Untangling Bad Tables (5th September 2008)
When I sent detailed analysis about headers
+id
, I thought it would put the thread back on track. There have been 10 replies since mine, several of considerable length. Precisely 0 were replies to the facts my analysis provided.
I echo a request made during the telecon to see the real table these tests were derived from. Complete and “in situ”, as they’d say on Time Team. This would enable better analysis about which columns are actually redundant and how the data is best arranged.
Story of the Redesign
In the small hours of 31st August 2008, I realised nobody has put forward an actual redesign of the Test File 3 data table. I spent several hours over the next couple of nights figuring out how it can be untangled. I kept notes of each observation, design change and rationale.

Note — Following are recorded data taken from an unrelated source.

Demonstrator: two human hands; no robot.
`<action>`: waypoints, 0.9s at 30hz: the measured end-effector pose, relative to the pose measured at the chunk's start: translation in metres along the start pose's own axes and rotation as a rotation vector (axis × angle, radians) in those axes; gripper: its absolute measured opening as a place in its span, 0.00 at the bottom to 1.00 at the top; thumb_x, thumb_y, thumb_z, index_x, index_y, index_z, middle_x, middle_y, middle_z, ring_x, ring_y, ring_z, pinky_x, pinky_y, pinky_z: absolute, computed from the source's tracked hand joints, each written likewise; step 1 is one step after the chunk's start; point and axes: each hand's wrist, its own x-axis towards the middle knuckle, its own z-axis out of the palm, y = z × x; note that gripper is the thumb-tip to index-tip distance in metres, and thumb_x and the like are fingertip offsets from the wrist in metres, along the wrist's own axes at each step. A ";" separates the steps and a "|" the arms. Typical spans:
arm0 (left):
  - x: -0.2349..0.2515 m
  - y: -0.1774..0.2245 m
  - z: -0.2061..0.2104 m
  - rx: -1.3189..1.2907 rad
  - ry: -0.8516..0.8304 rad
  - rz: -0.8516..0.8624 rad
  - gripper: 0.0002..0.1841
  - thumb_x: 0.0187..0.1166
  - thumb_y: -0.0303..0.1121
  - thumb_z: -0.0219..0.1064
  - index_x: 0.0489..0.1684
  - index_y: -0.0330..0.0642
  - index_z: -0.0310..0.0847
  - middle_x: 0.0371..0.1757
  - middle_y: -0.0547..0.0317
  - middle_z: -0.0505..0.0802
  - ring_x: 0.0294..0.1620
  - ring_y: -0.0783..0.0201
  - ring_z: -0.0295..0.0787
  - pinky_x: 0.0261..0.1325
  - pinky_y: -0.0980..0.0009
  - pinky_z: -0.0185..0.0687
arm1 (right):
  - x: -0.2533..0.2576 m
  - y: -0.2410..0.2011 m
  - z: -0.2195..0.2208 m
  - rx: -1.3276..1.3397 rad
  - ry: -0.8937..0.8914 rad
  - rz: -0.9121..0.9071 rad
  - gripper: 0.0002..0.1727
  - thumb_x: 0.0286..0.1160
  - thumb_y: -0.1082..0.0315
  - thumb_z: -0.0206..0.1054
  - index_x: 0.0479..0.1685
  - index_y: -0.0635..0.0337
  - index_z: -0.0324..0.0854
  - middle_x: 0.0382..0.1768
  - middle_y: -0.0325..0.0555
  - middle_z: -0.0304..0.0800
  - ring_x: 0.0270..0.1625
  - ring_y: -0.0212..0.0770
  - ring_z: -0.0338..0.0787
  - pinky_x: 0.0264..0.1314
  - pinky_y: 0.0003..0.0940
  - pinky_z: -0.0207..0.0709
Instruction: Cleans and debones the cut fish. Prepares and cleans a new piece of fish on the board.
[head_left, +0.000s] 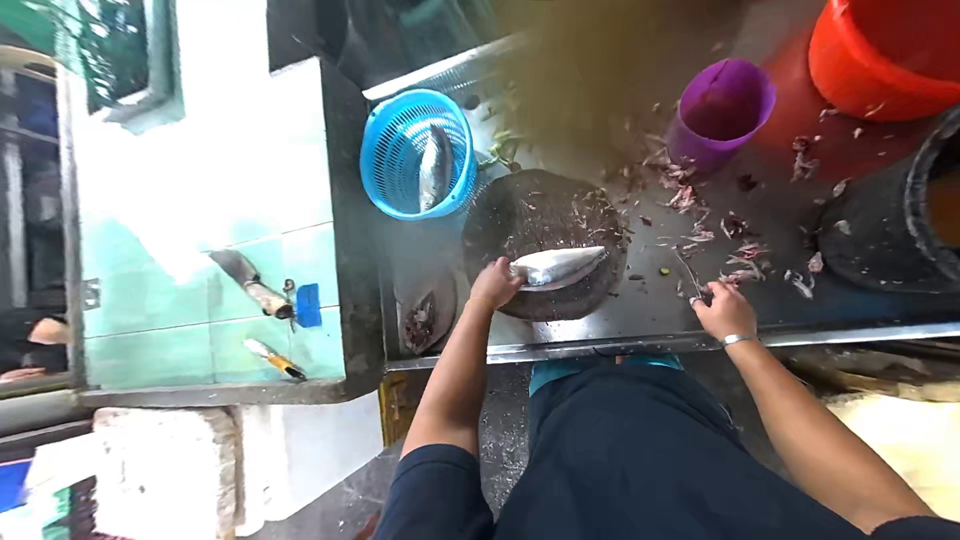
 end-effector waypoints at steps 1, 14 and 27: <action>0.003 0.007 -0.007 0.028 -0.063 -0.043 0.30 0.80 0.50 0.69 0.75 0.41 0.77 0.62 0.34 0.90 0.66 0.34 0.88 0.67 0.29 0.79 | 0.002 0.006 0.005 0.021 -0.003 -0.010 0.26 0.79 0.54 0.68 0.71 0.60 0.82 0.70 0.62 0.85 0.71 0.64 0.86 0.71 0.70 0.75; 0.012 0.109 -0.248 0.477 0.097 0.026 0.26 0.70 0.58 0.74 0.48 0.43 0.92 0.52 0.40 0.94 0.58 0.36 0.90 0.56 0.25 0.80 | -0.014 0.007 0.014 0.020 0.086 -0.071 0.27 0.79 0.54 0.63 0.73 0.58 0.82 0.72 0.65 0.83 0.73 0.66 0.85 0.70 0.70 0.76; 0.184 -0.072 -0.177 -0.365 0.135 -0.343 0.34 0.83 0.62 0.57 0.55 0.33 0.87 0.51 0.35 0.92 0.51 0.41 0.90 0.56 0.38 0.83 | -0.007 -0.003 0.031 -0.078 0.281 0.113 0.23 0.77 0.61 0.66 0.67 0.65 0.85 0.69 0.71 0.84 0.70 0.70 0.86 0.67 0.73 0.76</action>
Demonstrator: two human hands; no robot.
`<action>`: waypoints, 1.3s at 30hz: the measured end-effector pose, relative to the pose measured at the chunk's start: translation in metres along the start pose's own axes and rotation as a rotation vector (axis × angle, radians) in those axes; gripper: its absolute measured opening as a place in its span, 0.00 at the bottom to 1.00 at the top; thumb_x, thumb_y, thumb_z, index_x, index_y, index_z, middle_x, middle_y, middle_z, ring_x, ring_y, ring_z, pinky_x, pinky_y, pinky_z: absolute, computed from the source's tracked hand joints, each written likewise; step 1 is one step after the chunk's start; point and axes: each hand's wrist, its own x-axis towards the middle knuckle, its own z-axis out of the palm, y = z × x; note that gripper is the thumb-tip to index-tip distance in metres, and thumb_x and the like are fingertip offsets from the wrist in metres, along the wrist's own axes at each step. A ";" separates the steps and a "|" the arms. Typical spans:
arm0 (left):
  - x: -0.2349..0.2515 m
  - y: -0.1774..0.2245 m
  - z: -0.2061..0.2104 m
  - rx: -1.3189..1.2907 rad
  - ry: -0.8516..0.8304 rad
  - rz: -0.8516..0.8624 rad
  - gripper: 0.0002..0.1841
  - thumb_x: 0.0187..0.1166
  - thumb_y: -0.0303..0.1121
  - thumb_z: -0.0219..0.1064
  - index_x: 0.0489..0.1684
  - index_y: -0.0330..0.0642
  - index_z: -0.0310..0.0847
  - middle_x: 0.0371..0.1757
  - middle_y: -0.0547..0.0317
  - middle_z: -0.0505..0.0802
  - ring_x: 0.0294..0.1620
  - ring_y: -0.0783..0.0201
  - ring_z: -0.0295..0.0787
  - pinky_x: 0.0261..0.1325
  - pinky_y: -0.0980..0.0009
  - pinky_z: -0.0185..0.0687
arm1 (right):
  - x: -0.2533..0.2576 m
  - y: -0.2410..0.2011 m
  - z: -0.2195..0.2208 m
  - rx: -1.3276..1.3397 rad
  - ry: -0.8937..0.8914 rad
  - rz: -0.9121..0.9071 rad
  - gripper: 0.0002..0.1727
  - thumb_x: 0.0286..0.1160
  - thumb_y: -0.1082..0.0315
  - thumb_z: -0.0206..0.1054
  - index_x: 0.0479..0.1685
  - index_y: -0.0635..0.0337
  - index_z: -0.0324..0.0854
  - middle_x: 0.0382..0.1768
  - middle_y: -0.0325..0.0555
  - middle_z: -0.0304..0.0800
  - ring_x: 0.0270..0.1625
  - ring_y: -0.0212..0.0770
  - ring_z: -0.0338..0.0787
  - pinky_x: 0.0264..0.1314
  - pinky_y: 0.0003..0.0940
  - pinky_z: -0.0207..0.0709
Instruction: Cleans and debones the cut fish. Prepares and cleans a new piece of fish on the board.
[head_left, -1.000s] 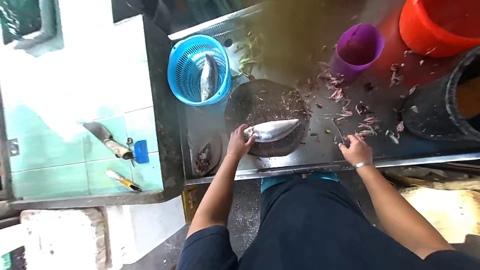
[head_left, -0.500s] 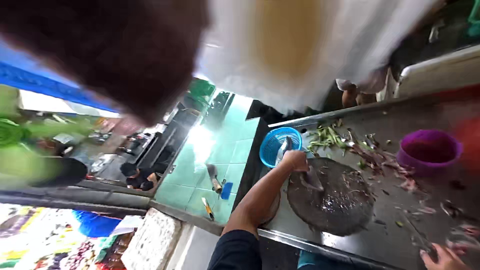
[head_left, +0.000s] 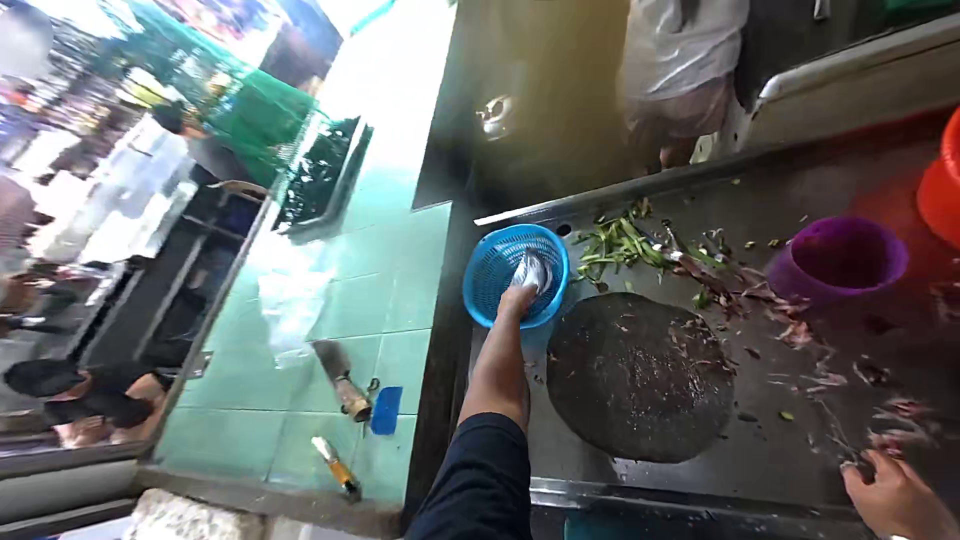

During the next week, I gathered peer review while writing headers
Issue “Resolved” and also this blog entry.
Peer Review
Ranging from a quick skim-read to detailed fact-checking:
- Anne van Kesteren
- Henri Sivonen
- Ian Hickson
- James Graham
- Lachlan ‘Lachy’ Hunt
- Shawn Medero
- Simon ‘zcorpan’ Pieters
Lachlan Hunt and James Graham recommended that I include all the columns in some Redesign tables, just in case they had highly varying values. I did this and covered a couple of other likely scenarios.
Comparison of Techniques
The improvements to a table can be studied numerically even before users test it.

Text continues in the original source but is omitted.